TASK GOAL: Check every line below for the string "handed". Copy the ones that have it.

[MATERIAL SHOWN — start]

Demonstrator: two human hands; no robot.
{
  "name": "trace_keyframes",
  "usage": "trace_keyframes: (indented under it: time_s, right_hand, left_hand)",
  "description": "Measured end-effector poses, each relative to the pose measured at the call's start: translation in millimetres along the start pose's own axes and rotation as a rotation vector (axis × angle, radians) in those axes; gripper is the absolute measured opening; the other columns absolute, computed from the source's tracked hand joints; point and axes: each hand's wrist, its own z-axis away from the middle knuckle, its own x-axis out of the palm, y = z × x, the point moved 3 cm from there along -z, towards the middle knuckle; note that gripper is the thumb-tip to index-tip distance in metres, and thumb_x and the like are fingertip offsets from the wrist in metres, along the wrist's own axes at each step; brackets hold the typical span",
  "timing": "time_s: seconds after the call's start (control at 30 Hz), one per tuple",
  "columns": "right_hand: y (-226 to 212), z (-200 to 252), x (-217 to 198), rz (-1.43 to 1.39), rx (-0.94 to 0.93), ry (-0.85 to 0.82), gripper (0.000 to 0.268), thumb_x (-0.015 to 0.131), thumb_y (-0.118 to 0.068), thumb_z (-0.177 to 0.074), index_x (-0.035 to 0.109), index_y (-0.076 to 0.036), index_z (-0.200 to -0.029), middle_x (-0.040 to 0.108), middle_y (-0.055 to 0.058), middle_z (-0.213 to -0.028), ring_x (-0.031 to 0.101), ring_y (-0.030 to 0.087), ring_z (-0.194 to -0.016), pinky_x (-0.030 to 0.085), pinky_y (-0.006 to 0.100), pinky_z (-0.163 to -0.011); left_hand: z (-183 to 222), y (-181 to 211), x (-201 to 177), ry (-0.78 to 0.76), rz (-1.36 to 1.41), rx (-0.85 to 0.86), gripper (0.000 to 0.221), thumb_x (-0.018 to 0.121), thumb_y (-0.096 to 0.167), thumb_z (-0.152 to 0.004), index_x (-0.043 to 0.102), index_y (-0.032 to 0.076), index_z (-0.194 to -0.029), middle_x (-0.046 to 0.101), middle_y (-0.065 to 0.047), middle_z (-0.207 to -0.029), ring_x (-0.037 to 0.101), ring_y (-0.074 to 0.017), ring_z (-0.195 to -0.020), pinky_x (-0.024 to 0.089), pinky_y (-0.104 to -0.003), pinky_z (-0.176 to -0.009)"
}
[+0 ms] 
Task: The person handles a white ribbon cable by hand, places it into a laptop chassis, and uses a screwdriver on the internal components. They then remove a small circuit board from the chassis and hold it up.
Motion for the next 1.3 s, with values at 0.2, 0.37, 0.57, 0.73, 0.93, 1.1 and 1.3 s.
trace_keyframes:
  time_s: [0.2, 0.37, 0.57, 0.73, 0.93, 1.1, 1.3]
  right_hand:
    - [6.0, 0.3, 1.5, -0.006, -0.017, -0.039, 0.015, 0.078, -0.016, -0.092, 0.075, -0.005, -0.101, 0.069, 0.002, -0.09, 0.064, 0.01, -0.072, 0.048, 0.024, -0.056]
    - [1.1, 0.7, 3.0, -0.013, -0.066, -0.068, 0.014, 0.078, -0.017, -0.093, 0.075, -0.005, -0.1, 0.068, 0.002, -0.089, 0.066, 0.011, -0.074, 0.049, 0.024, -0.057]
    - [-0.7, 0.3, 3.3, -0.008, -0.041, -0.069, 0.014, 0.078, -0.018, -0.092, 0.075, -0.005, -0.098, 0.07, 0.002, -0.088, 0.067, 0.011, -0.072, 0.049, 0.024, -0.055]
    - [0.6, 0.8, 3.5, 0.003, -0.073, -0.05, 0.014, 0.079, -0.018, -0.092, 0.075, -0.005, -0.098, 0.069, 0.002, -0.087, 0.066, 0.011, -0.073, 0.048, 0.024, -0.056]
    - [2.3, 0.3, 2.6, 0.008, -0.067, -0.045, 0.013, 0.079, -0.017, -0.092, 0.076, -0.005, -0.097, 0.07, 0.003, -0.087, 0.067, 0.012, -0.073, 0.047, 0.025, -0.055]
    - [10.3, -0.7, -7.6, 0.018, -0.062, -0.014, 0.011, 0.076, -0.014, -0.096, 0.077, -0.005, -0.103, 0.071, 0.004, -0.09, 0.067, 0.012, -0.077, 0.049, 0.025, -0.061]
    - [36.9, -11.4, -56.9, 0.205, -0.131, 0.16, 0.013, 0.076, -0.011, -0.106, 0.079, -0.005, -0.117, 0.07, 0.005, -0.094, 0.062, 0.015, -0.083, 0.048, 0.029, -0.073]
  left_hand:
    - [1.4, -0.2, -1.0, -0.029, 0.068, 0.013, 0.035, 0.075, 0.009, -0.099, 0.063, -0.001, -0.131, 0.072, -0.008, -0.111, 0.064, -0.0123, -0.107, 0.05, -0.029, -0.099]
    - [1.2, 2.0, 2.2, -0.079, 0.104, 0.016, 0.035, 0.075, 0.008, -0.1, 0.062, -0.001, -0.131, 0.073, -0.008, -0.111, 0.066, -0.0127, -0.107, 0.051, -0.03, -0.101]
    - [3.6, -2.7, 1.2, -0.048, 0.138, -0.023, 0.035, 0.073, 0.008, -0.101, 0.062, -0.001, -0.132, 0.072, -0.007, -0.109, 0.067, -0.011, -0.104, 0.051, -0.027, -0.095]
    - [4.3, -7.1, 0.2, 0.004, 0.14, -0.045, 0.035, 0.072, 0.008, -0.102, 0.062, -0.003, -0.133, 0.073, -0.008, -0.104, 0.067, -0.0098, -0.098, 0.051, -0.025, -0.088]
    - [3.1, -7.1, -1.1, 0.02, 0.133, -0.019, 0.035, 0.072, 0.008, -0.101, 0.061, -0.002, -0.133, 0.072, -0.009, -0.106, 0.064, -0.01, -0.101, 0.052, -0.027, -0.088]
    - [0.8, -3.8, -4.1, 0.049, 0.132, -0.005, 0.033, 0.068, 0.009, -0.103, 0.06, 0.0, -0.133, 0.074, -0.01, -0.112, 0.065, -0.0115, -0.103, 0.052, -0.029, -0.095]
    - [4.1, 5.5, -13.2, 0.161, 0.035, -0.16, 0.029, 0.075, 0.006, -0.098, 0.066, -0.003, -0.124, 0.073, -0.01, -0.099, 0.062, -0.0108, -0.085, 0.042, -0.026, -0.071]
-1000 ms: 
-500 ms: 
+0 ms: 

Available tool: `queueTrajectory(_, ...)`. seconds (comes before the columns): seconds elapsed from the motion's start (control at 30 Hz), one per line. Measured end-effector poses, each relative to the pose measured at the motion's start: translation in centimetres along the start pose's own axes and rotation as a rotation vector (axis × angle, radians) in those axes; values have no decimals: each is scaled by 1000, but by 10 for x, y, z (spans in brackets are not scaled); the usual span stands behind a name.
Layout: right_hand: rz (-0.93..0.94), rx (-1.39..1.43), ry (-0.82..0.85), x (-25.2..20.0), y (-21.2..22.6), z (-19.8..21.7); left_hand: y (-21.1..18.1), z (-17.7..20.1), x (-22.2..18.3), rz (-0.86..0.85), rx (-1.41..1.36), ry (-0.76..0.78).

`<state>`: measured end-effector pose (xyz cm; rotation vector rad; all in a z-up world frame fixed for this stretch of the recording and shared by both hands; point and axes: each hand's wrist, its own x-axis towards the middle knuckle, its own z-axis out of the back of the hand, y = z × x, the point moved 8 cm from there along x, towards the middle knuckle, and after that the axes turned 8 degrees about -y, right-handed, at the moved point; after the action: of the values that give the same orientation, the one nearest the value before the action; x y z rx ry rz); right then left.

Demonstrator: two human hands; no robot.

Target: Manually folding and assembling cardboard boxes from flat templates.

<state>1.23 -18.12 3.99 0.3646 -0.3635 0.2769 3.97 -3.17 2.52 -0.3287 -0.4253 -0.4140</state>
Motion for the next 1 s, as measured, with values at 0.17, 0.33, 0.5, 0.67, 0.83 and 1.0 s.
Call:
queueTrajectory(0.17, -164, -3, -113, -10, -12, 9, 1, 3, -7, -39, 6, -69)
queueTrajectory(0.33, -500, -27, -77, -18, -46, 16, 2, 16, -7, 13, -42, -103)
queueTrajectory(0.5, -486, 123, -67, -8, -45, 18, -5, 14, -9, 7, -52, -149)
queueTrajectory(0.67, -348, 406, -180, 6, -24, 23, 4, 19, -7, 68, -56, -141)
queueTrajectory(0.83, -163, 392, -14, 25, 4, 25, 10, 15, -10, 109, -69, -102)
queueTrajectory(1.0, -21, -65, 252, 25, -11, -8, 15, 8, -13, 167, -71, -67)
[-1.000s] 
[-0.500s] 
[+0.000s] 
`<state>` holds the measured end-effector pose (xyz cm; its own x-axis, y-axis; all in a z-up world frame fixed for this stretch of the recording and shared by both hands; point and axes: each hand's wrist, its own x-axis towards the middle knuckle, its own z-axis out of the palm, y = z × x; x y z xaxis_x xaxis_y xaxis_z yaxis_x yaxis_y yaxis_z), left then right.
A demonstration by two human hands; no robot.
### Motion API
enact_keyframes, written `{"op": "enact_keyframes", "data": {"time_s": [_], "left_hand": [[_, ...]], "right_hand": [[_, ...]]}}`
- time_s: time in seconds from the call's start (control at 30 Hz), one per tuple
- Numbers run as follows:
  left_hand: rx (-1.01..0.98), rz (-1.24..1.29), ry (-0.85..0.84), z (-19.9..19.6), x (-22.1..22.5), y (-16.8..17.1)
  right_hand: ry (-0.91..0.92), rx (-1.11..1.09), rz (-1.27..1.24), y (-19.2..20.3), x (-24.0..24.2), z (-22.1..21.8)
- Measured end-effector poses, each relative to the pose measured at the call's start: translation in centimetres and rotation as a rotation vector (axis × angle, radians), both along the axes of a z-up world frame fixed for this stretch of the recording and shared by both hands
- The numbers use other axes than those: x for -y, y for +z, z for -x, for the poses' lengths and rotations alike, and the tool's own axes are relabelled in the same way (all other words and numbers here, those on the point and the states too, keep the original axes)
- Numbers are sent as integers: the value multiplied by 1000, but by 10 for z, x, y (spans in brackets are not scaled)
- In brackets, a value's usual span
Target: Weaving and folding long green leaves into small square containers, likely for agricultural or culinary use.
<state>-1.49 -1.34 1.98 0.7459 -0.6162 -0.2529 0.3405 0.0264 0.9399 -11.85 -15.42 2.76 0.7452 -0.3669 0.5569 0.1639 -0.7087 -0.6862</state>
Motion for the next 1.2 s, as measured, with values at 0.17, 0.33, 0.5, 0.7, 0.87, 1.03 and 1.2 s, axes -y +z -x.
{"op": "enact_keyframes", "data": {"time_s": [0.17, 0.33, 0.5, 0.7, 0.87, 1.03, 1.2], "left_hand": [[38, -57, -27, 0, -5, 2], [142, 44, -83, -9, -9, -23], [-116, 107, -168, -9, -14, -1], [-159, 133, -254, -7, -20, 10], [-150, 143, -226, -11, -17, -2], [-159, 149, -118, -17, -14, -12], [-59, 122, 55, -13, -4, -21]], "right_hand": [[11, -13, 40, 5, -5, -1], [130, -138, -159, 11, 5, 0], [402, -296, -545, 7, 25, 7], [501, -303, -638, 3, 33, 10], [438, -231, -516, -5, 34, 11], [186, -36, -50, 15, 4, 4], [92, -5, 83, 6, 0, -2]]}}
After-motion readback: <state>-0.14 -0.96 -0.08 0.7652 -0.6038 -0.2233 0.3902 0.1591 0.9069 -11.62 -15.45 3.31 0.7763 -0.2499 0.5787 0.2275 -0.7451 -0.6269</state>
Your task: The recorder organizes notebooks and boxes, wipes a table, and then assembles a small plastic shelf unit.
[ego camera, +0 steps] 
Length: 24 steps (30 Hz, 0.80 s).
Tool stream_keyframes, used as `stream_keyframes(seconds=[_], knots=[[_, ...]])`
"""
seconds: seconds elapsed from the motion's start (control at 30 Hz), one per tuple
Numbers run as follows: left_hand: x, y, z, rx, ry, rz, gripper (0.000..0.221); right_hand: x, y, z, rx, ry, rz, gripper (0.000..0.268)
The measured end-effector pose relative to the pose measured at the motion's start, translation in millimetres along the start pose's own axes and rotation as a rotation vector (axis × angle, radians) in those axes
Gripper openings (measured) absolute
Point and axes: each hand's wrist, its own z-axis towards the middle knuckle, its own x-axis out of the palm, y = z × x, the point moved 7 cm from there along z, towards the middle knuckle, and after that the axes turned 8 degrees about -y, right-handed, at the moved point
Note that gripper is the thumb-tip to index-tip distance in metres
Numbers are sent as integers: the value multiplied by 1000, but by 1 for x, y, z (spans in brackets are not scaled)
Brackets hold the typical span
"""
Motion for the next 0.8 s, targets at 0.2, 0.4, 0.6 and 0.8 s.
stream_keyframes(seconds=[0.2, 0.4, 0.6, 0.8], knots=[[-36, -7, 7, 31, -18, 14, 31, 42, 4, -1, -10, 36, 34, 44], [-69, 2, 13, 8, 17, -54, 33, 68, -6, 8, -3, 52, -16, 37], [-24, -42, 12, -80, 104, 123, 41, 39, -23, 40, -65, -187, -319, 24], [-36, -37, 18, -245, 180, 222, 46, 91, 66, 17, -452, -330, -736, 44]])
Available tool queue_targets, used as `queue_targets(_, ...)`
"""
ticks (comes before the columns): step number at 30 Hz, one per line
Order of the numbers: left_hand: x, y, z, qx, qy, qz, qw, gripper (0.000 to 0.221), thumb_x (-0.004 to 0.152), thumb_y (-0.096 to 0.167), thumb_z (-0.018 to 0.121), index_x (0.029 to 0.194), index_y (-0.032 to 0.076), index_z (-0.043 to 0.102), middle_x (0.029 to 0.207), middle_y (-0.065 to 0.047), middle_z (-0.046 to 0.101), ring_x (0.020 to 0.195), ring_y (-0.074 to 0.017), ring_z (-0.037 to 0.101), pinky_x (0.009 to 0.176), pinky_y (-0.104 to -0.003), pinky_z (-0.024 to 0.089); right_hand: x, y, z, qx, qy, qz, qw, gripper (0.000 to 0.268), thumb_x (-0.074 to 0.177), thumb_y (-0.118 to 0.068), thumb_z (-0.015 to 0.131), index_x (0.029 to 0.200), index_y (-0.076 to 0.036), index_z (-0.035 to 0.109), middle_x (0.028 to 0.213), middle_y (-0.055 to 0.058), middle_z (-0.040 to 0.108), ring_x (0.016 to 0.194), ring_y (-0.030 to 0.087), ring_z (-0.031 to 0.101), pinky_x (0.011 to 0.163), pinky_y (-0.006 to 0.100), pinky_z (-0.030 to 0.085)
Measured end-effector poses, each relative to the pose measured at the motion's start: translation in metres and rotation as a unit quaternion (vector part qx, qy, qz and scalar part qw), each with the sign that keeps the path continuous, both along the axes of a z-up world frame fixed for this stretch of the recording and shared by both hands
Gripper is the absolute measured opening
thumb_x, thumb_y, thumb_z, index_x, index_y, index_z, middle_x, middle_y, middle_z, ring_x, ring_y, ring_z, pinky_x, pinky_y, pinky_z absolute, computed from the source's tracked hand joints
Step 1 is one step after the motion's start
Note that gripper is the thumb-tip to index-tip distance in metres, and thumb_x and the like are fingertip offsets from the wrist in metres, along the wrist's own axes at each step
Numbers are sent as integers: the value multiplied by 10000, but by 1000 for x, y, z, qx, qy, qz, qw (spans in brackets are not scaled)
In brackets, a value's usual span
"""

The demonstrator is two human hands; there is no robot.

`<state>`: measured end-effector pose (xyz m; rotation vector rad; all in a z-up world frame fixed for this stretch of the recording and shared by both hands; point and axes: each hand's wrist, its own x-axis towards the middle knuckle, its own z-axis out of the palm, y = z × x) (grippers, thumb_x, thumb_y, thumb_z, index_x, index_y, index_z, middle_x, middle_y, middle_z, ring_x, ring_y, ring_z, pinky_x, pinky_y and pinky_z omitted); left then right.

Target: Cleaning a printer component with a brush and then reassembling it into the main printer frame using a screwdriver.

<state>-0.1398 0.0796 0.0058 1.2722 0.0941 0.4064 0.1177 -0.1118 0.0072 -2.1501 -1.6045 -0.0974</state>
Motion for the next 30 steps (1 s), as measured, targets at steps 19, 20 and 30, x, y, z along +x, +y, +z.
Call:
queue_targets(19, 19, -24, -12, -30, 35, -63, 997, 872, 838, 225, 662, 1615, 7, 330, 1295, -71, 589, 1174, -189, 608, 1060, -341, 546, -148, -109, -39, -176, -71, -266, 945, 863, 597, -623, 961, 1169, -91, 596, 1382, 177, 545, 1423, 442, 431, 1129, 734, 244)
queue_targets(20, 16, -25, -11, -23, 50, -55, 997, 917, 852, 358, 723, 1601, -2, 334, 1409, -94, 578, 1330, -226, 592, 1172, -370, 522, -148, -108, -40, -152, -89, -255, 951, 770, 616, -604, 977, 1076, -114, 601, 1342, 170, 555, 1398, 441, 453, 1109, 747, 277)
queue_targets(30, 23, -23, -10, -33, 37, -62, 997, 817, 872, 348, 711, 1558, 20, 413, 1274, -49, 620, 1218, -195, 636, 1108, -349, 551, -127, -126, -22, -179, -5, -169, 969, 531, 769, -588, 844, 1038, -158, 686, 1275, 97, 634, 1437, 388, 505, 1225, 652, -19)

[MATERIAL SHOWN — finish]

ANSWER BELOW:
`<state>`: measured end-effector pose (xyz cm; rotation vector rad; all in a z-up world frame fixed for this stretch of the recording and shared by both hands; point and axes: each hand's wrist, its own x-axis towards the middle knuckle, its own z-axis out of the back of the hand, y = z × x, the point moved 8 cm from there along x, towards the middle knuckle, and after that the axes turned 8 degrees about -y, right-handed, at the moved point; after the action: of the values that give the same orientation, the one nearest the value before the action; x y z rx ry rz); right then left.
Point and axes: each hand's wrist, its own z-axis towards the middle knuckle, its own x-axis out of the palm, y = z × x, the point moved 7 cm from there along z, towards the middle knuckle, and after that the axes turned 8 degrees about -y, right-handed, at the moved point

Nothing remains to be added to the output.